Centre for Internet & Society

Funds granted to the IPR Chairs set up by the Ministry of Human Resources and Development are often left underutilized. Details regarding the expenditures that are incurred by the Chairs are also currently unavailable. CIS intern Amulya Purushothama examines this further.

The Ministry of Human Resources and Development, Government of India (MHRD) has so far set up around 20 IPR Chairs under the Intellectual Property Education, Research and Public Outreach (IPERPO) scheme in various universities across the country.

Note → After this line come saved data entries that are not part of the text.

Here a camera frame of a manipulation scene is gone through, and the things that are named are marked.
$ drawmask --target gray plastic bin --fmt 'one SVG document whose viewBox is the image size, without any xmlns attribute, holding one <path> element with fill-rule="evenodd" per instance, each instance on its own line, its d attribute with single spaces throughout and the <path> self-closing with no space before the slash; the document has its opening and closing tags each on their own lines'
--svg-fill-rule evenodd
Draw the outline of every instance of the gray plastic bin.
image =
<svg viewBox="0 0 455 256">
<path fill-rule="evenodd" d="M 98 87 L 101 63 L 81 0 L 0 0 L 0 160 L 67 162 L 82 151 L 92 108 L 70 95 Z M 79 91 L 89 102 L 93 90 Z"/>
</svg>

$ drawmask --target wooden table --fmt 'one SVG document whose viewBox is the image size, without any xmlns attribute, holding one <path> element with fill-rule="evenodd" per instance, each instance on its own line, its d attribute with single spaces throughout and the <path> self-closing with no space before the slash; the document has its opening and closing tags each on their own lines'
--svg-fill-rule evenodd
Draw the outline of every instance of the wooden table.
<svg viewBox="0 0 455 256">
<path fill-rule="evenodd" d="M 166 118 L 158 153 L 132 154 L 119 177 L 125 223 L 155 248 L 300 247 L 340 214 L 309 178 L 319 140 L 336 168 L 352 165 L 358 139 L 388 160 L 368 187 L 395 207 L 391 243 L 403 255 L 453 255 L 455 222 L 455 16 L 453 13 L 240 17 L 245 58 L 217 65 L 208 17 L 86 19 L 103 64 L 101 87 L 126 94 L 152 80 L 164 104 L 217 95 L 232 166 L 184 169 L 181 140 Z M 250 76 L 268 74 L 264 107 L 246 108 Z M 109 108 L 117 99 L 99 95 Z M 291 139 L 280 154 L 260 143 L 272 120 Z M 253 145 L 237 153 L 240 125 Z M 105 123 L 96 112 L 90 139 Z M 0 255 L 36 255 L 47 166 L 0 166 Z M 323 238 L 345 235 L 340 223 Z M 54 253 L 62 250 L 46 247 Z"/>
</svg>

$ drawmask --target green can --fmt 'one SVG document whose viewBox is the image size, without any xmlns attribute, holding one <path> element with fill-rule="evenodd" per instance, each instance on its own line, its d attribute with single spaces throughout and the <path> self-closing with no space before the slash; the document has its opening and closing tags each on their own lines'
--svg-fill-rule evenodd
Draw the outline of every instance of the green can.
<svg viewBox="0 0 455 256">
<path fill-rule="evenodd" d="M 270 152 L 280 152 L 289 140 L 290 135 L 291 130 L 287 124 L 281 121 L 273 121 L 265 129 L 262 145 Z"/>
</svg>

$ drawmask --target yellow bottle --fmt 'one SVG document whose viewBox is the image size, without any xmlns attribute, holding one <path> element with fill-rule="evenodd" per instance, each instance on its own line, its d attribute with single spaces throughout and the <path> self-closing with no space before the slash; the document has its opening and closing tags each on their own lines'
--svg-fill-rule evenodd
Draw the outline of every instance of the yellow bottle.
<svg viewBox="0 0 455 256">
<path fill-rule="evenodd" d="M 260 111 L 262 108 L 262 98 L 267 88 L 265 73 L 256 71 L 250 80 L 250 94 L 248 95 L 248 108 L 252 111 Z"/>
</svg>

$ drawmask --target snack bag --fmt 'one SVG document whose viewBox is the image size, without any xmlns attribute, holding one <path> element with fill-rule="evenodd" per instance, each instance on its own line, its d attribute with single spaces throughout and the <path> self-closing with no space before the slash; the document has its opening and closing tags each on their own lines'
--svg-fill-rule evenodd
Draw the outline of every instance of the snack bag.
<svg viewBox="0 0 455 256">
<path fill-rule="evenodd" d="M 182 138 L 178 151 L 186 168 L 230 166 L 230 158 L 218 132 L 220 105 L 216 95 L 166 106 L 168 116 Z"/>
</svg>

However, as an Evaluation Committee for the Planning Commission observed last year, this scheme is failing to work for many reasons. Some of them the report says are that many of the IPR Chair positions are left vacant as the MHRD cannot find professors who are suitably qualified for the job, that there is no explicit mandate for activities to be undertaken by the chairs either under the IPERPOS scheme or the letters sanctioning the Chairs, that most of the Chairs only organize one or two day workshops and deliver a few lectures, that the research output produced by these Chairs etc. therefore has been very weak as they haven’t yet identified research questions, Therefore, the grant money under the scheme goes underutilized.

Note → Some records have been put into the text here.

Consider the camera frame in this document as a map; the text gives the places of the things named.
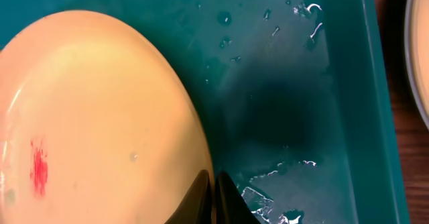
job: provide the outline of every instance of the bowl rim
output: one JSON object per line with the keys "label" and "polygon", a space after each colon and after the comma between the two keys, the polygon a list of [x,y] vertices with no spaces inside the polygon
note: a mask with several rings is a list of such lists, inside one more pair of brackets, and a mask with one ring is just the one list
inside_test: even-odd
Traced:
{"label": "bowl rim", "polygon": [[420,116],[426,127],[429,129],[429,116],[424,108],[420,92],[418,90],[416,75],[413,69],[413,60],[411,56],[411,21],[413,11],[414,0],[407,0],[406,11],[405,11],[405,23],[404,23],[404,49],[405,49],[405,60],[408,73],[408,82],[413,93],[414,101],[416,102],[417,108],[420,112]]}

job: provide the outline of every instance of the wooden table
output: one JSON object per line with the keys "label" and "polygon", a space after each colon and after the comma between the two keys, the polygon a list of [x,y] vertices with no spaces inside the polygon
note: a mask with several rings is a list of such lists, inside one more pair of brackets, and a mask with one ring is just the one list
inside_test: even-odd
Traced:
{"label": "wooden table", "polygon": [[413,224],[429,223],[429,131],[408,87],[403,32],[406,0],[375,0],[395,119],[408,210]]}

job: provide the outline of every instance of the plastic tray
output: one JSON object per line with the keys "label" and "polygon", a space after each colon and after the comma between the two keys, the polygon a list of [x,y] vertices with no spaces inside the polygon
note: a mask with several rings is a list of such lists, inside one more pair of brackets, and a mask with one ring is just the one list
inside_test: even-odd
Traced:
{"label": "plastic tray", "polygon": [[67,9],[141,32],[193,100],[215,171],[262,223],[409,223],[373,0],[0,5],[0,48]]}

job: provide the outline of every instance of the red stain
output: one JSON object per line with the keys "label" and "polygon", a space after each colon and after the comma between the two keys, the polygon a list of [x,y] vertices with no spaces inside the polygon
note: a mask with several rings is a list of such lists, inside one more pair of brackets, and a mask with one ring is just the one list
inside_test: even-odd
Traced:
{"label": "red stain", "polygon": [[46,162],[48,155],[43,150],[42,138],[31,139],[30,146],[32,147],[33,166],[29,177],[32,180],[36,197],[44,197],[45,184],[48,180],[48,163]]}

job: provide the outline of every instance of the water droplet
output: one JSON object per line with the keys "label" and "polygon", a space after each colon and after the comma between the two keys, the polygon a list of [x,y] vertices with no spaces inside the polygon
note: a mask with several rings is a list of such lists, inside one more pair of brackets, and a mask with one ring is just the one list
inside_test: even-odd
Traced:
{"label": "water droplet", "polygon": [[233,41],[230,40],[228,36],[224,36],[221,42],[219,43],[219,48],[223,49],[225,48],[226,45],[230,45],[231,43],[233,43]]}
{"label": "water droplet", "polygon": [[231,14],[229,12],[222,11],[222,12],[218,13],[217,21],[221,25],[230,25],[232,23],[233,19],[231,18]]}
{"label": "water droplet", "polygon": [[278,25],[275,26],[274,32],[271,34],[272,36],[275,36],[280,31],[280,27]]}
{"label": "water droplet", "polygon": [[313,165],[313,166],[316,166],[316,165],[317,165],[317,163],[316,163],[316,162],[311,161],[311,160],[309,160],[309,161],[307,161],[307,160],[303,160],[303,163],[305,163],[305,164],[309,164],[309,165]]}
{"label": "water droplet", "polygon": [[321,27],[323,26],[323,23],[319,23],[316,28],[314,28],[314,31],[312,34],[310,34],[310,37],[307,40],[307,43],[305,45],[305,47],[307,48],[307,50],[311,51],[316,47],[316,43],[317,43],[317,35],[318,32],[321,30]]}
{"label": "water droplet", "polygon": [[272,176],[273,174],[278,173],[278,172],[279,172],[278,170],[273,170],[270,173],[268,173],[267,176]]}
{"label": "water droplet", "polygon": [[139,156],[137,155],[137,153],[136,152],[131,152],[130,154],[129,154],[129,160],[131,161],[131,162],[135,162],[135,161],[137,161],[137,159],[139,158]]}
{"label": "water droplet", "polygon": [[231,58],[231,61],[233,61],[233,62],[240,62],[241,61],[241,56],[236,56],[234,58]]}
{"label": "water droplet", "polygon": [[12,205],[13,203],[15,203],[16,200],[16,195],[15,195],[15,191],[14,190],[8,190],[5,193],[5,201],[8,205]]}
{"label": "water droplet", "polygon": [[263,19],[264,20],[269,20],[269,15],[271,14],[271,10],[267,9],[265,10],[265,13],[263,14]]}
{"label": "water droplet", "polygon": [[313,7],[316,7],[316,8],[318,8],[320,11],[322,11],[322,8],[320,7],[320,5],[318,5],[318,4],[315,4],[315,3],[311,3],[309,6],[307,6],[307,11],[309,12],[309,13],[311,13],[311,8],[313,8]]}

There exists an informational vacuum about the allocation of funds, expenditures of and the functioning of the MHRD IPR Chairs. The MHRD IPR Chair portal intended to provide information about the same is mostly incomplete. Out of the 20 universities where a chair has been set up, around four (CUSAT Cochin, IIM Ahmedabad, IIM Calcutta, and recently NUJS Kolkata) have been vacant for the last year (CUSAT Cochin has only recently reinstated their IPR Chair professor) and two only joined the posts in the last year (Delhi University and IIT Madras) . Only three of the professors have provided details about their research team on the portal (Delhi University, NALSAR Hyderabad and IIT Roorkee). Only IIT Roorkee and NALSAR Hyderabad have put up annual reports on the portal and even these reports do not cover expenditure made under the scheme.

The latest information regarding expenditure under the scheme can only be found in pieces and fragments. CUSAT published a self-study report that states that while Rs.50-60 lakhs are allotted every year, only Rs. 31, 49,950 has been received so far, NLSIU published an accounts report for the year 2012-2013 that states that Rs. 30, 00,000 had been received as of march 2013, but keeps quiet on the expenditure of the same.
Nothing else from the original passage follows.